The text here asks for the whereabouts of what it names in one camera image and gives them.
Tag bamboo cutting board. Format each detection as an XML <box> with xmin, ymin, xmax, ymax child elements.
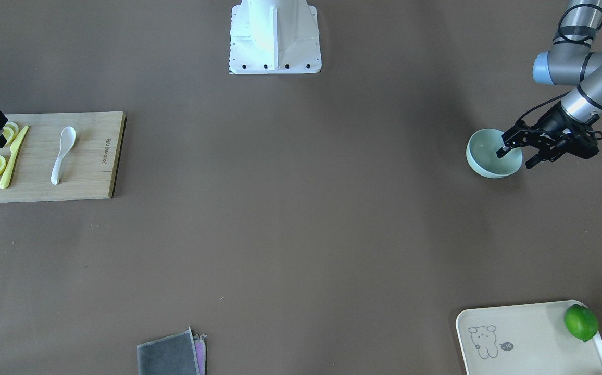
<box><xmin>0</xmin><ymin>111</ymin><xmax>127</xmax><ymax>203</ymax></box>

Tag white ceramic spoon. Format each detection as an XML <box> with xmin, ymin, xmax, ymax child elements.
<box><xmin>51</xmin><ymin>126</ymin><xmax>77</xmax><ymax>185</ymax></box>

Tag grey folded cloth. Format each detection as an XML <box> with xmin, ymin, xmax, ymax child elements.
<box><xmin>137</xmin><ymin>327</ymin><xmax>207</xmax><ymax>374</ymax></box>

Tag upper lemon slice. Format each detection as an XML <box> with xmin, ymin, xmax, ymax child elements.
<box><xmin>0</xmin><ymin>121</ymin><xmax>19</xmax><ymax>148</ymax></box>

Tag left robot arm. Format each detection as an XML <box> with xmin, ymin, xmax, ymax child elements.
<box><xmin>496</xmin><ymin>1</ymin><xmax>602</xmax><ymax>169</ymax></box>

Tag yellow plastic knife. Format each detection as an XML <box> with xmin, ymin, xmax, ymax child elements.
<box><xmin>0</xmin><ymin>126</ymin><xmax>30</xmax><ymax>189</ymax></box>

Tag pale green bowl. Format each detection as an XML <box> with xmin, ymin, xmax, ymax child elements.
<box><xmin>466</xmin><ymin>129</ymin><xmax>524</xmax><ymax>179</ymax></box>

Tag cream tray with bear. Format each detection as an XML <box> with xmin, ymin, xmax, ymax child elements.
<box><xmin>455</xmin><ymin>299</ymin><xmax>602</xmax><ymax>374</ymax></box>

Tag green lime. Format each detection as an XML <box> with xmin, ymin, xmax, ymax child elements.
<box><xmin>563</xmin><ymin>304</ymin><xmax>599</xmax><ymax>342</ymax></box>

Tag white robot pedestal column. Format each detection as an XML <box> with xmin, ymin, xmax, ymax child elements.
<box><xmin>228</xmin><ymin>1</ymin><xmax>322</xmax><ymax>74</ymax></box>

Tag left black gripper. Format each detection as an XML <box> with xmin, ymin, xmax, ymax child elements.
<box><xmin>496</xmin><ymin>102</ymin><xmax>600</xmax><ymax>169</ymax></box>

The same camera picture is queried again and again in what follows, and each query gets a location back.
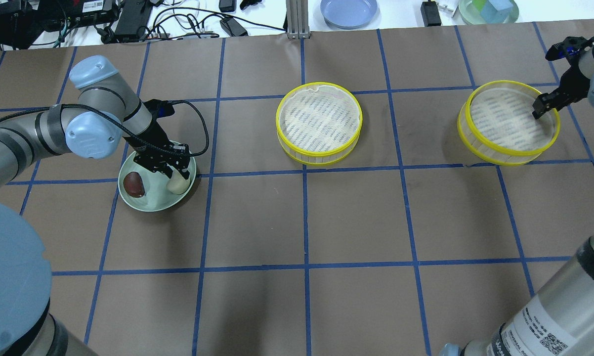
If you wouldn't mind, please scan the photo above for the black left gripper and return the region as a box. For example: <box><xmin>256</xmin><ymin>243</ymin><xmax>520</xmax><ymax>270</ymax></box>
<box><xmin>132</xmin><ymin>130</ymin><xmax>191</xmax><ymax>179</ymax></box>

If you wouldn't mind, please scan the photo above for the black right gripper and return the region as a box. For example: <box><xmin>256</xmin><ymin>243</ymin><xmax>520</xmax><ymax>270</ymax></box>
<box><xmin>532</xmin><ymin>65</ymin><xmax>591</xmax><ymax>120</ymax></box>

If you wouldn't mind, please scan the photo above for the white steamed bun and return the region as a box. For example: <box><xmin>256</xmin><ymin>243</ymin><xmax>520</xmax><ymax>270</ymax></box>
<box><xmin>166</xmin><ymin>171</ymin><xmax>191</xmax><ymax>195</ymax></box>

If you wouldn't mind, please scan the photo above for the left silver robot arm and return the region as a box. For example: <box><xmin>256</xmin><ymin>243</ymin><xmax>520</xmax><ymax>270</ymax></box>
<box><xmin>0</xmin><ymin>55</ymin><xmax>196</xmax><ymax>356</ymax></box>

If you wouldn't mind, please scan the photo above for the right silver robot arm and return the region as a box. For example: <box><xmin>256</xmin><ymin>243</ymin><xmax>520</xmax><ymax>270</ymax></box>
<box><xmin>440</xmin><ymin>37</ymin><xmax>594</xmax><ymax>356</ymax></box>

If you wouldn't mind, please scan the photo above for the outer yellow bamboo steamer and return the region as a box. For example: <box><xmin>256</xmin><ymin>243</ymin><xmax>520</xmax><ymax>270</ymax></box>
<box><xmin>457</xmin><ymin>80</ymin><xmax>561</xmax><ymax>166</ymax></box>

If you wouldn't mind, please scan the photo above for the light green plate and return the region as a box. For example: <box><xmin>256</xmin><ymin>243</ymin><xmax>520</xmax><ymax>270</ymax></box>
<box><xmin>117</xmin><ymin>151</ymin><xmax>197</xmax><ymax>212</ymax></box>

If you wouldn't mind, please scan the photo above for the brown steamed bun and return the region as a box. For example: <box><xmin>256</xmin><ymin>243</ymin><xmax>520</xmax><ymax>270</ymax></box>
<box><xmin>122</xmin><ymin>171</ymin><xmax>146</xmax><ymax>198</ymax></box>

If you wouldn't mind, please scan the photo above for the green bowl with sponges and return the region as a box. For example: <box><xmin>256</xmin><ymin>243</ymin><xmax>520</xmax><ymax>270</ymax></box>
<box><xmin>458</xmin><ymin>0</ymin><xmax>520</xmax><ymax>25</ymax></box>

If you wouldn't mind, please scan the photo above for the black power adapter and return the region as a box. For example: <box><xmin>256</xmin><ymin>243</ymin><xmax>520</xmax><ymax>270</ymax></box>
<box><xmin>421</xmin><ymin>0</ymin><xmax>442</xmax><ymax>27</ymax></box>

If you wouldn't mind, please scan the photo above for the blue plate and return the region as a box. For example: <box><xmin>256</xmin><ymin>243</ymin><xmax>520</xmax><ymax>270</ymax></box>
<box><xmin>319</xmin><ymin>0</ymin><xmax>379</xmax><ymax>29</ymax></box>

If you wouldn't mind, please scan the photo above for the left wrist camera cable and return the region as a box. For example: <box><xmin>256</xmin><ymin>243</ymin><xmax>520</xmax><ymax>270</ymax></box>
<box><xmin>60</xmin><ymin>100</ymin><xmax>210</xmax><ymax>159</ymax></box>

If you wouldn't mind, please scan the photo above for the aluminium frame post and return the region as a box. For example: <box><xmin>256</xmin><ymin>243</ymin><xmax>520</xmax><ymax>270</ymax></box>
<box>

____

** EXERCISE AIM **
Report only the number of lines in the listing that contain the word "bowl".

** ANSWER SPACE **
2